Posted on 04/23/2003 6:13:42 PM PDT by Mr. Mulliner

Grading TV's War News
Fox News Channel and Embedded Reporters Excelled,
While Peter Jennings and Peter Arnett Flunked


By Brent Baker and Rich Noyes

Executive Summary

     While it only lasted about three weeks, the second Gulf War was an unqualified success. But what about TV coverage of the war? While the media covered many aspects of the war fairly well — reports from embedded journalists were refreshingly factual and were mostly devoid of commentary — television’s war news was plagued by the same problems detected during previous conflicts: too little skepticism of enemy propaganda, too much mindless negativism about America’s military prospects, and a reluctance on the part of most networks to challenge the premises of the anti-war movement or expose its radical agenda.

     Media Research Center analysts watched the war on ABC, CBS, NBC, MSNBC, CNN and the Fox News Channel. Here are their grades for each network’s performance, followed by ratings for the best and worst network anchors, Baghdad reporters and embedded correspondents:

War Report Card     • Grading the Networks: Fox News Channel (B) and CBS News (B-) received the best grades for war coverage that correctly portrayed the U.S. military effort as successful. FNC aided viewers by rejecting the standard liberal idea that objective war news requires an indifference to whether America succeeds or fails. Day after day, CBS’s Pentagon reporter David Martin gave the most accurate overview of the war’s progress, although others at CBS, such as Lesley Stahl, exhibited a tendency for unwarranted second-guessing. FNC’s final grade suffered after Geraldo Rivera disclosed the location and mission of the 101st Airborne with whom he’d been traveling.

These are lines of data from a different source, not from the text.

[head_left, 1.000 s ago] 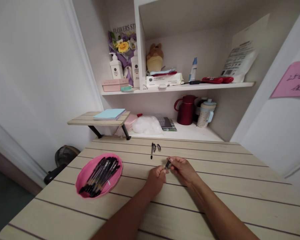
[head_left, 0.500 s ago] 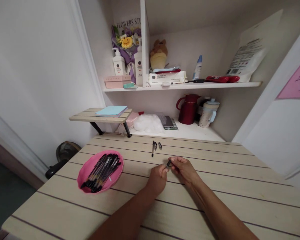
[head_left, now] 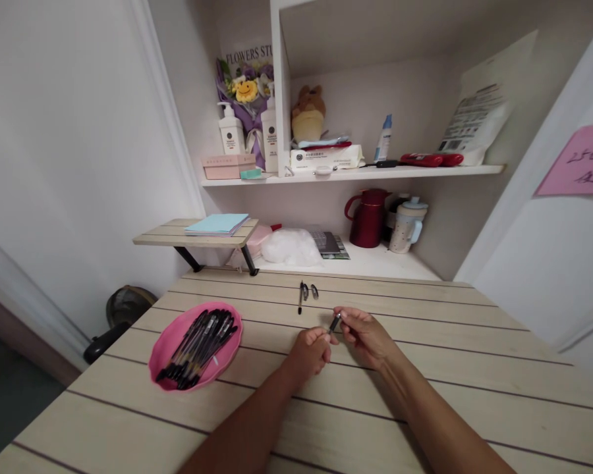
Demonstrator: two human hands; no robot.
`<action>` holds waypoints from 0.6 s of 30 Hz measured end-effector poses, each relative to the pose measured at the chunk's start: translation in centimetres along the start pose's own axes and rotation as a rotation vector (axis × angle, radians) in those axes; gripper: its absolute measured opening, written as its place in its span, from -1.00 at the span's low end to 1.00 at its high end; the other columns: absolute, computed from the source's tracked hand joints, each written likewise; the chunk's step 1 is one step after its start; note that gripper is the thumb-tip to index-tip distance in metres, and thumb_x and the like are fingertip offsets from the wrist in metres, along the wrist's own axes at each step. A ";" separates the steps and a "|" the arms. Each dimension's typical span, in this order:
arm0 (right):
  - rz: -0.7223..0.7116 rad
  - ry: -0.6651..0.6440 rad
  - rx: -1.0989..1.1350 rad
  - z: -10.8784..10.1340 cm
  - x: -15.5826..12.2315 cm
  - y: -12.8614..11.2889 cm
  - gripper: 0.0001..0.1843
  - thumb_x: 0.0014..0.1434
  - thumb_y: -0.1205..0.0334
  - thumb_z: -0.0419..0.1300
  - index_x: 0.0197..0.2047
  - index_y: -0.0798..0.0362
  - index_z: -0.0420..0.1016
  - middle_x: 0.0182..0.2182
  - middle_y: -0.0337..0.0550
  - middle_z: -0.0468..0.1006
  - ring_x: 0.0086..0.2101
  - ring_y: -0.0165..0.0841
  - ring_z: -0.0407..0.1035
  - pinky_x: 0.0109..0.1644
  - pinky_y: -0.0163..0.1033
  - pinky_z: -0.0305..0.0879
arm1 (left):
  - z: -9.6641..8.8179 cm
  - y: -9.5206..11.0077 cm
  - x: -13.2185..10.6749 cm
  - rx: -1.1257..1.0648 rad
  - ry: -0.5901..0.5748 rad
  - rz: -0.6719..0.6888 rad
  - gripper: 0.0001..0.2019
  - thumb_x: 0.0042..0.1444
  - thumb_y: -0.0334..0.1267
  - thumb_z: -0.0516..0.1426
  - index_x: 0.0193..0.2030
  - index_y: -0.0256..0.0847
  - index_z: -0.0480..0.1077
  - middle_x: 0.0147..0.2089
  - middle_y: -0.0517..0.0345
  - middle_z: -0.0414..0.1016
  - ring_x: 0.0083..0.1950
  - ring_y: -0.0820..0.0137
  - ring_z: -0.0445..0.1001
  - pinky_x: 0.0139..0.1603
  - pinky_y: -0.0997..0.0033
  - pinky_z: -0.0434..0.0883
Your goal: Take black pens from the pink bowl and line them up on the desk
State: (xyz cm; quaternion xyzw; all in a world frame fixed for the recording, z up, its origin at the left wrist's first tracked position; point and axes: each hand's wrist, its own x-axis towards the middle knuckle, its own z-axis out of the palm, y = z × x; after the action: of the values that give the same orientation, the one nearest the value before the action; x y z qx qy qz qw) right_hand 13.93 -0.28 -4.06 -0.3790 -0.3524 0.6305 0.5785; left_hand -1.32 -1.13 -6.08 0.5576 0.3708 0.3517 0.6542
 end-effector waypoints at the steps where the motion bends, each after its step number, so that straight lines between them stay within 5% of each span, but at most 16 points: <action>1: 0.000 -0.004 -0.016 0.1 0.0 0.1 -0.62 -0.25 0.08 0.38 -0.37 0.15 0.52 -0.70 -0.28 0.32 -0.69 -0.59 0.01 -0.66 -0.41 -0.18 | 0.1 0.0 -0.1 -0.017 0.001 0.002 -0.66 0.00 -0.01 0.04 -0.30 -0.31 0.31 -0.69 0.36 0.20 -0.78 0.67 -0.05 -0.73 0.57 -0.15; 7: -0.066 0.081 -0.179 0.8 0.0 0.1 -0.54 -0.21 -0.03 0.33 -0.31 0.16 0.48 -0.74 -0.33 0.28 -0.70 -0.58 0.02 -0.63 -0.41 -0.14 | 0.4 0.5 -0.5 -0.148 -0.009 0.031 -0.67 -0.01 -0.02 0.07 -0.30 -0.30 0.30 -0.67 0.38 0.19 -0.79 0.69 -0.08 -0.75 0.58 -0.16; 14: -0.041 0.043 -0.252 1.1 -0.5 -0.8 -0.54 -0.18 -0.06 0.30 -0.31 0.15 0.50 -0.74 -0.33 0.27 -0.68 -0.56 0.04 -0.60 -0.41 -0.10 | -0.2 1.4 -1.0 -0.310 -0.153 -0.084 -0.68 0.01 -0.02 0.07 -0.30 -0.29 0.28 -0.64 0.37 0.18 -0.77 0.71 -0.10 -0.73 0.60 -0.22; 18: -0.044 0.105 -0.309 0.8 -0.2 -0.5 -0.54 -0.19 -0.07 0.29 -0.35 0.15 0.49 -0.74 -0.33 0.28 -0.69 -0.55 0.04 -0.61 -0.39 -0.10 | 0.0 0.8 -0.7 -0.247 -0.084 -0.042 -0.68 0.00 -0.02 0.07 -0.28 -0.28 0.29 -0.64 0.37 0.19 -0.78 0.70 -0.10 -0.74 0.58 -0.19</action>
State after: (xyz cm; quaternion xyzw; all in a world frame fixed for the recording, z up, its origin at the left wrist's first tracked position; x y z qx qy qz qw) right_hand 13.46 -0.46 -3.20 -0.4881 -0.4226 0.5353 0.5447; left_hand -1.68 -1.58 -5.22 0.4790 0.3087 0.3572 0.7401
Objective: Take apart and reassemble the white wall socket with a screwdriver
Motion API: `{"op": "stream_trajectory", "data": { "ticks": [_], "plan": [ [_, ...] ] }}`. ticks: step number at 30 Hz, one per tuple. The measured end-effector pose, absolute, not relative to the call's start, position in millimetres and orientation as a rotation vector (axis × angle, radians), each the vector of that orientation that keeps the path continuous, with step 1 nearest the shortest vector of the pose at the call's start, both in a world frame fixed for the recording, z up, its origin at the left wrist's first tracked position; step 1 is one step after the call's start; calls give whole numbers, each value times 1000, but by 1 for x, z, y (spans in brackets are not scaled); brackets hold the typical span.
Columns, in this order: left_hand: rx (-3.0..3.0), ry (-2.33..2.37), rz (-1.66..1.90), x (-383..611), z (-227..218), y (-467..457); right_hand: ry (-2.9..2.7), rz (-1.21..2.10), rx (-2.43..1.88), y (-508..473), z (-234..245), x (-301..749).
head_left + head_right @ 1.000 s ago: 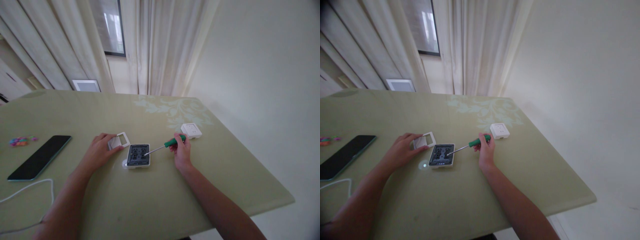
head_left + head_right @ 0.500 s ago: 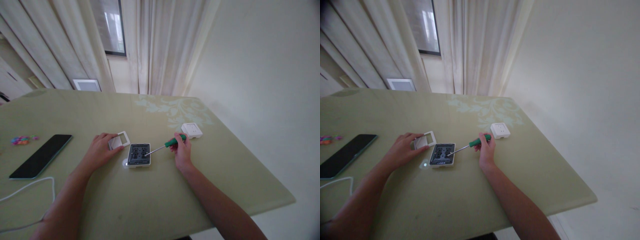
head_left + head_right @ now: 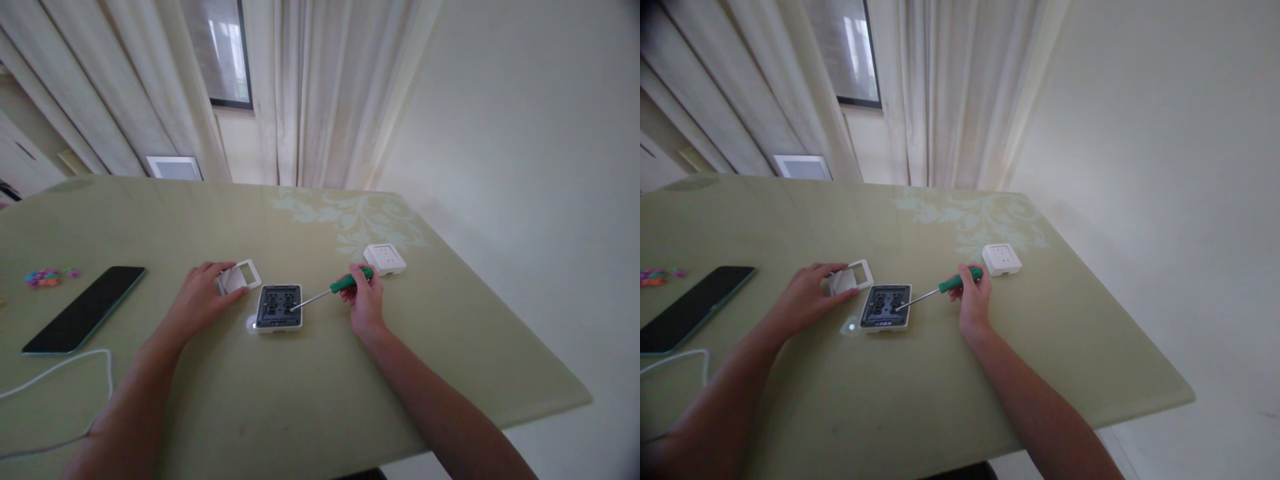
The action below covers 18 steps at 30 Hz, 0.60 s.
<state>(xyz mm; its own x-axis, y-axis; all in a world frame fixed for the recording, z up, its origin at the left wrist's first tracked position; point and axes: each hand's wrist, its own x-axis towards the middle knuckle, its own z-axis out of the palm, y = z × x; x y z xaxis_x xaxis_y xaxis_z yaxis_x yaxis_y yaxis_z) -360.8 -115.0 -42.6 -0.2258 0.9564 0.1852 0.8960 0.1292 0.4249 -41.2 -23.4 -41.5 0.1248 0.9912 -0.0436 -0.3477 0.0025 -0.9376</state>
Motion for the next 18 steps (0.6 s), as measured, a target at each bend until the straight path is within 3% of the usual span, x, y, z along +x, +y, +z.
{"op": "stream_trajectory", "data": {
  "ticks": [5, 18],
  "plan": [
    [1815, 2180, 862, -356, -36, -119, -841, 1274, -1020, -23, -44, -41],
    [1950, 1949, 678, -354, -30, -129, -846, 1277, -1027, -23, -43, -41]
  ]
}}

     In contrast, ABC received a near-failing grade (D-) for knee-jerk negativism that played up Iraqi claims of civilian suffering, hyped American military difficulties and indulged anti-war protesters with free air time. One ABC reporter (Chris Cuomo) even promoted anti-war leftists as “prescient indicators of the national mood,” even though polls showed most Americans supported the war.

     Many of the same correspondents appeared on both NBC and MSNBC, so the networks were graded as a team (C+). Both generally offered solid, factual coverage, especially from their strong embedded reporters, but their anchors weren’t as strong as those on FNC and CBS, and both were marred by their use of Peter Arnett as a Baghdad reporter. Like ABC, CNN’s coverage (C+) was tainted by unwarranted negativity and inordinate amount of coverage of anti-war groups, although these weaknesses were offset by a stronger pool of embedded reporters and more skeptical coverage of the Iraqi regime.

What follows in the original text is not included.